For all of its simplicity, the 72013 manages to squeeze in several useful features. There’s a water dispenser hidden on the left side of the fridge's interior, and the freezer comes with an icemaker and sizable bucket. The temperature controls use a convenient degree-based scale, which is a step up from the "warmer to colder" dials found on budget products. It also has a number of functions that optimize the fridge’s performance, all of them with pun-tastic names. Grocery Savor does all it can to briefly cool the entire interior—helpful when unloading a fresh batch of near-room-temperature groceries. Acceler-Ice speeds up the icemaking process.

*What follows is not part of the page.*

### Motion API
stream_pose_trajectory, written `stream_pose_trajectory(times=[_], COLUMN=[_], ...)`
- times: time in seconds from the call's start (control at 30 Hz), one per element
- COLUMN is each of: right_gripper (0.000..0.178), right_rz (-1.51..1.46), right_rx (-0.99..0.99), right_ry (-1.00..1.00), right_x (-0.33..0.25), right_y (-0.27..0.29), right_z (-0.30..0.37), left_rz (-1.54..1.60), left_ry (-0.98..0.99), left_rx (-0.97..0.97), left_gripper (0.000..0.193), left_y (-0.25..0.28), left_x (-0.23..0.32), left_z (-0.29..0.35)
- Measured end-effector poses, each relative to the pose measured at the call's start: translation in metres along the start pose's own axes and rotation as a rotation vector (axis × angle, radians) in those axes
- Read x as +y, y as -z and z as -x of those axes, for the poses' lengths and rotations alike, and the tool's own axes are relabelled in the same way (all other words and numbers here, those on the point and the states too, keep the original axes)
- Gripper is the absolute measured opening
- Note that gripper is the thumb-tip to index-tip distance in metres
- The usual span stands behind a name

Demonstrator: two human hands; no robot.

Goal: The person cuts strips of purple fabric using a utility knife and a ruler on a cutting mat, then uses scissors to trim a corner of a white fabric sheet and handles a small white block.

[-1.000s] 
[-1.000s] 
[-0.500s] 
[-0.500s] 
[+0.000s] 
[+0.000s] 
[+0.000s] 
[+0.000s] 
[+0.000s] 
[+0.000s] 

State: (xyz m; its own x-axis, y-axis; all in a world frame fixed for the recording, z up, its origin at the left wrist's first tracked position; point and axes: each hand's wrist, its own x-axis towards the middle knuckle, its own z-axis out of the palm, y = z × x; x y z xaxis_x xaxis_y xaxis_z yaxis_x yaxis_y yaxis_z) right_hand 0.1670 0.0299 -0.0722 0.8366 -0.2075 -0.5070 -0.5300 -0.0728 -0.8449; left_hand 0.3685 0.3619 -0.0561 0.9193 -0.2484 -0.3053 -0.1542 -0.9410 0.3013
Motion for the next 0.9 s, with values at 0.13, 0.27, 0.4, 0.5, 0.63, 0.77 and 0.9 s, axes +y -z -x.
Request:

Cool in all the right ways

The 72013 passed all of our tests, many of them flawlessly. Inside the fresh food area, temperatures averaged just under 36ºF, almost in line with the 37ºF thermostat display. The freezer's average was -1ºF instead of 0ºF, but that’s also okay—most refrigerators swing a degree up or down. More importantly, temperatures throughout the entire appliance remained consistent. That keeps food safe from bacteria and freezer burn.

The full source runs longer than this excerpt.